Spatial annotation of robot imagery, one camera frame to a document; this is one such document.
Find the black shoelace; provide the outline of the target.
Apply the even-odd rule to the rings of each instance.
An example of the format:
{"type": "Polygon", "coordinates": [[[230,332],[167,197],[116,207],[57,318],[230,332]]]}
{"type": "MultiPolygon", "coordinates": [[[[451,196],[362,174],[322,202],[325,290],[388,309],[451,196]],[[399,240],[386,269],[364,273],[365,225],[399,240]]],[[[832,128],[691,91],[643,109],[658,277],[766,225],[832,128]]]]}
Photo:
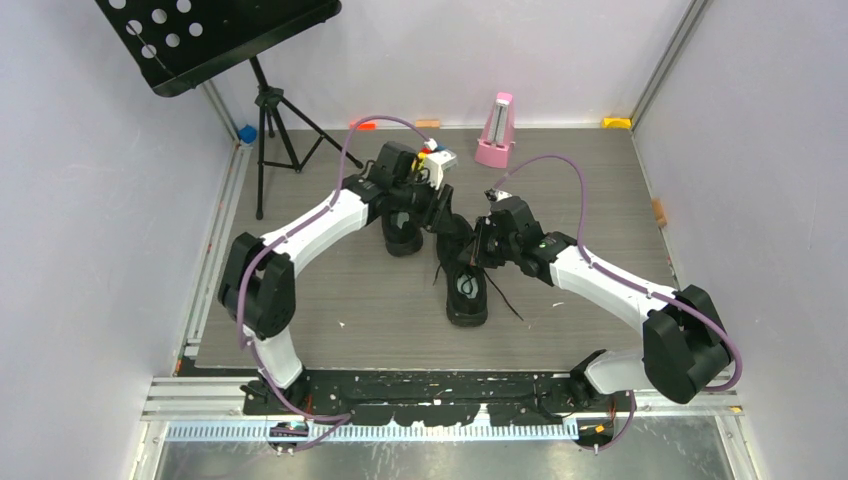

☆ ☆ ☆ ☆ ☆ ☆ ☆

→ What you have to do
Write the records out once more, exactly as they appear, with no pictures.

→ Answer space
Spatial annotation of robot imagery, one camera frame to a document; this is one such document.
Find the black shoelace; provide the outline of the target.
Apply the even-odd rule to the rings of each instance.
An example of the format:
{"type": "Polygon", "coordinates": [[[230,332],[167,197],[116,207],[57,318],[230,332]]]}
{"type": "MultiPolygon", "coordinates": [[[[451,196],[362,174],[322,202],[325,290],[388,309],[451,196]],[[399,240],[386,269],[364,273],[365,225],[399,240]]],[[[832,128],[691,91],[643,109],[658,277],[766,225],[832,128]]]]}
Photo:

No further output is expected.